:: ASSIGNED TASK ::
Could you reproduce the lines below from the one with "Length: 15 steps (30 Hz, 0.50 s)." through the one with "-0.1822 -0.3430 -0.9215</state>"? Keep both ends and add nothing.

[SOURCE DATA — start]

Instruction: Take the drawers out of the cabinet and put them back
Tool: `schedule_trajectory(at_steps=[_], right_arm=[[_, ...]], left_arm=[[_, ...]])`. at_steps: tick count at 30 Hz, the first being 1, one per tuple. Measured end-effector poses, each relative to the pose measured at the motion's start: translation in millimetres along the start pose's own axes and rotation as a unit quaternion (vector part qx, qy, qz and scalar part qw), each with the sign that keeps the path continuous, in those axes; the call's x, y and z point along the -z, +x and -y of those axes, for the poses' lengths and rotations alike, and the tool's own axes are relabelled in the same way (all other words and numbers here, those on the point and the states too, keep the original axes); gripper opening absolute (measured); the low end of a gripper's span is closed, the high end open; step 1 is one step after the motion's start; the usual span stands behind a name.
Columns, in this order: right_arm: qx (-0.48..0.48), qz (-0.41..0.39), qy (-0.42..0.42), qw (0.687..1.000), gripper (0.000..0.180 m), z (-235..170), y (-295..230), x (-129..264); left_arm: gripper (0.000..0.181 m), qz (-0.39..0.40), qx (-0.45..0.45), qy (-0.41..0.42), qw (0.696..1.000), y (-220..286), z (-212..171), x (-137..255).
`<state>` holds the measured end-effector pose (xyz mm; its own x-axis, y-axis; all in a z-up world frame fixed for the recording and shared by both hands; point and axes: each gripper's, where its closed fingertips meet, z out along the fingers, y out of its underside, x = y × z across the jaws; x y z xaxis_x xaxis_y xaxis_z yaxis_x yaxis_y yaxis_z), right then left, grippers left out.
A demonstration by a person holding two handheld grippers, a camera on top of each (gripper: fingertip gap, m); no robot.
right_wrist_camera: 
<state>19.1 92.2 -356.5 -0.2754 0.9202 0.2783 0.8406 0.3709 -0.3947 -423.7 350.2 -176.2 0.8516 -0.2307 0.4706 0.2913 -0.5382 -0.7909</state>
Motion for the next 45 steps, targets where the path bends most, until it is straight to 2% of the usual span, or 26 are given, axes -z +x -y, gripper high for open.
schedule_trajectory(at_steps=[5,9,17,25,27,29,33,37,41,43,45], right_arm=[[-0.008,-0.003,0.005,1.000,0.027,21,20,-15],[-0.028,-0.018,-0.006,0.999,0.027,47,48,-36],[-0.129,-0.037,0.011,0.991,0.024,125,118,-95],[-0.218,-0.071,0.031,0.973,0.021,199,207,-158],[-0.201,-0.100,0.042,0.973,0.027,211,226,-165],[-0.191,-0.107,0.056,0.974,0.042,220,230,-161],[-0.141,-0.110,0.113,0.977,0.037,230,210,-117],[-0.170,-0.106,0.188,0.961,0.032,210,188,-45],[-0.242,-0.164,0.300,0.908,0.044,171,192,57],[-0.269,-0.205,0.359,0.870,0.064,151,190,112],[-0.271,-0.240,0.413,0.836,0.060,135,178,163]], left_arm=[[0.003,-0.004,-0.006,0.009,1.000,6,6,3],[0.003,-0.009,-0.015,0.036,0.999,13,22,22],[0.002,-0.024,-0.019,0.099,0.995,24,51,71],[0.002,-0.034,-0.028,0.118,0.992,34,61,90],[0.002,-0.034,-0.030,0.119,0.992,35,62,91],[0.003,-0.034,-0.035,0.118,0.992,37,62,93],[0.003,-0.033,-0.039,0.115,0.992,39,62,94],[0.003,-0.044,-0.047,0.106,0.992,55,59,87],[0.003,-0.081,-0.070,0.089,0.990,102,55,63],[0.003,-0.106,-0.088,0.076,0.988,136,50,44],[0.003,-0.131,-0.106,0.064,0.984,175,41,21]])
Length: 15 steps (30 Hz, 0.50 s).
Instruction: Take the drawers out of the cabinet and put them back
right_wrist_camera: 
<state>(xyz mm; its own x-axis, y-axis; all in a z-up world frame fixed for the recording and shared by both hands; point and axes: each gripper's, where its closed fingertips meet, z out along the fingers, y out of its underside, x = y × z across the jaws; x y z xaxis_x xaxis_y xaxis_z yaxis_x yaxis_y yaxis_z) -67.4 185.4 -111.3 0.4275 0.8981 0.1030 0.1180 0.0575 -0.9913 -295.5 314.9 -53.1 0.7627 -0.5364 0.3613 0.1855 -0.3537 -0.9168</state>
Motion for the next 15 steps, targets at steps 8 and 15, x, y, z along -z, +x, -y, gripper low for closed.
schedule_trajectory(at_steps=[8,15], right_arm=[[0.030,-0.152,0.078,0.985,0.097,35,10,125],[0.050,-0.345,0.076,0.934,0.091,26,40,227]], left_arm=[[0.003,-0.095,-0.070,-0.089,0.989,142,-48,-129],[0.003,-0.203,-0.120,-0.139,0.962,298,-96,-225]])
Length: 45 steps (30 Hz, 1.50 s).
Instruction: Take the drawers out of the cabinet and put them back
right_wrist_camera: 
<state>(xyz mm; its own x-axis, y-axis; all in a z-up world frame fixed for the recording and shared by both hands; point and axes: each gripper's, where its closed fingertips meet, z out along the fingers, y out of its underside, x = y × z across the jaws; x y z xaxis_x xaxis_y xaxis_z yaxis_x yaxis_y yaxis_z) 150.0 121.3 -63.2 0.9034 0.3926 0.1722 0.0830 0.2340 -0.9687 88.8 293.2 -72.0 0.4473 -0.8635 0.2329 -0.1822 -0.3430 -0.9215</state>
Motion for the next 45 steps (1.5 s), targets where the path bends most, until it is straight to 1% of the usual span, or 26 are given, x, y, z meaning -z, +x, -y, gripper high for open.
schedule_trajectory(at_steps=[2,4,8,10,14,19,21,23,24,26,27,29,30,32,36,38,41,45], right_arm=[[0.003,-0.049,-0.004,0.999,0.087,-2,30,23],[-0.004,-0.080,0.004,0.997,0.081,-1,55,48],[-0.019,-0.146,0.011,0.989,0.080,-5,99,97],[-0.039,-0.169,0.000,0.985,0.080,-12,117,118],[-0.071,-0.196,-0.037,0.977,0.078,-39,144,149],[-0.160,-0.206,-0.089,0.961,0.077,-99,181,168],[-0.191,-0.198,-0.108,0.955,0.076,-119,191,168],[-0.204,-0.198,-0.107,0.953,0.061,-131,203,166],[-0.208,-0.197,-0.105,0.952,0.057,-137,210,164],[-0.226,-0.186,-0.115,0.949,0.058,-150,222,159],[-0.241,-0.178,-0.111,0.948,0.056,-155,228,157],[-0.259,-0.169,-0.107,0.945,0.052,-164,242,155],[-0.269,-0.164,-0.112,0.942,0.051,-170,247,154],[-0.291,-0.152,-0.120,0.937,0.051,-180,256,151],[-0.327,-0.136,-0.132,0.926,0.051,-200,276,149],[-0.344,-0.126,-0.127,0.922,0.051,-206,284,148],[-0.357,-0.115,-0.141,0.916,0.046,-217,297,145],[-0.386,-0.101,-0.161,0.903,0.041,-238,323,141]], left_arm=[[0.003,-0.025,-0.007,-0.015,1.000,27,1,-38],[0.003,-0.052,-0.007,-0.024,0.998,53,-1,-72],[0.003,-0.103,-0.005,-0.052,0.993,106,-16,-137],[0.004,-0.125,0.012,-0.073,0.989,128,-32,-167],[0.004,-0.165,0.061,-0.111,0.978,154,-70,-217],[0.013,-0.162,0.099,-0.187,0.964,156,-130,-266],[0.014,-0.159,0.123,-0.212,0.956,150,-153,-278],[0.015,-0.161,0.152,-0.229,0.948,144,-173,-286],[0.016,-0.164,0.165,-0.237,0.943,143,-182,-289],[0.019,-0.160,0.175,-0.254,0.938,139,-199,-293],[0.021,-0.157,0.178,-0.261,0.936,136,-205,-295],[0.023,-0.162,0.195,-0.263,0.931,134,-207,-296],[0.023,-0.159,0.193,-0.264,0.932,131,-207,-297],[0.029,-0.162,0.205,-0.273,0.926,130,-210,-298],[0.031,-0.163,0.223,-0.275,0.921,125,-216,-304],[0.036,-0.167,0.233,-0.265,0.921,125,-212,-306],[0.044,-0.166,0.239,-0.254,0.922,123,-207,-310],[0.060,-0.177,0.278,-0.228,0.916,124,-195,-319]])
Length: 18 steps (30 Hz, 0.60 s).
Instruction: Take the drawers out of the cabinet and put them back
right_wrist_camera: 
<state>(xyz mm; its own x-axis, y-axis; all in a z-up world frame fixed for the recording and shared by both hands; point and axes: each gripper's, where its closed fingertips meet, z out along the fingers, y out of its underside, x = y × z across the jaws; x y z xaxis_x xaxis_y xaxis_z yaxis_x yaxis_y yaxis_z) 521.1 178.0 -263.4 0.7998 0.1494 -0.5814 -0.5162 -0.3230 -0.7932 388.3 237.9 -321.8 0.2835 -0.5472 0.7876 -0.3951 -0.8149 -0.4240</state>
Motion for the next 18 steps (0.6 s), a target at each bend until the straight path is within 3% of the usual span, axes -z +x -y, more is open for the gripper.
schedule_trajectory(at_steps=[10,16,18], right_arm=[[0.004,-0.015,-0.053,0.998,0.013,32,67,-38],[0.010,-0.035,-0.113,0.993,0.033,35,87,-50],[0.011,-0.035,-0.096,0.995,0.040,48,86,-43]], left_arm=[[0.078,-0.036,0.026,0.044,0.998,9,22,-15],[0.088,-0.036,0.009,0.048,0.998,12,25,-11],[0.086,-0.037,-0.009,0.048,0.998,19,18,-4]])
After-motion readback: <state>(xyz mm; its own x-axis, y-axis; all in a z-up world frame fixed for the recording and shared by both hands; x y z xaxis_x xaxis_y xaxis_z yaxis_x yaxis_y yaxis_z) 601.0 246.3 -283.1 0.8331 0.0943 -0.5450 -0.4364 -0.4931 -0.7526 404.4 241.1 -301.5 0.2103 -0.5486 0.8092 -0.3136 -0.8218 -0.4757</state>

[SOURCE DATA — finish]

:: WORKED SOLUTION ::
Length: 15 steps (30 Hz, 0.50 s).
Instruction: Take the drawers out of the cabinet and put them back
right_wrist_camera: 
<state>(xyz mm; its own x-axis, y-axis; all in a z-up world frame fixed for the recording and shared by both hands; point and axes: each gripper's, where its closed fingertips meet, z out along the fingers, y out of its underside, x = y × z across the jaws; x y z xaxis_x xaxis_y xaxis_z yaxis_x yaxis_y yaxis_z) -67.4 185.4 -111.3 0.4275 0.8981 0.1030 0.1180 0.0575 -0.9913 -295.5 314.9 -53.1 0.7627 -0.5364 0.3613 0.1855 -0.3537 -0.9168</state>
Motion for the next 15 steps, targets at steps 8 and 15, x, y, z along -z, +x, -y, gripper low for closed.
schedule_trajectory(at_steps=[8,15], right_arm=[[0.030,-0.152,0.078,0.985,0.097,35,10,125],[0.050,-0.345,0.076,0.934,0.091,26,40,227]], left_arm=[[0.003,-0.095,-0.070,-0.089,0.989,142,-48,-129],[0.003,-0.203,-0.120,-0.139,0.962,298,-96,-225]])
Length: 45 steps (30 Hz, 1.50 s).
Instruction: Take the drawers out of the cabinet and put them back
right_wrist_camera: 
<state>(xyz mm; its own x-axis, y-axis; all in a z-up world frame fixed for the recording and shared by both hands; point and axes: each gripper's, where its closed fingertips meet, z out along the fingers, y out of its underside, x = y × z across the jaws; x y z xaxis_x xaxis_y xaxis_z yaxis_x yaxis_y yaxis_z) 150.0 121.3 -63.2 0.9034 0.3926 0.1722 0.0830 0.2340 -0.9687 88.8 293.2 -72.0 0.4473 -0.8635 0.2329 -0.1822 -0.3430 -0.9215</state>

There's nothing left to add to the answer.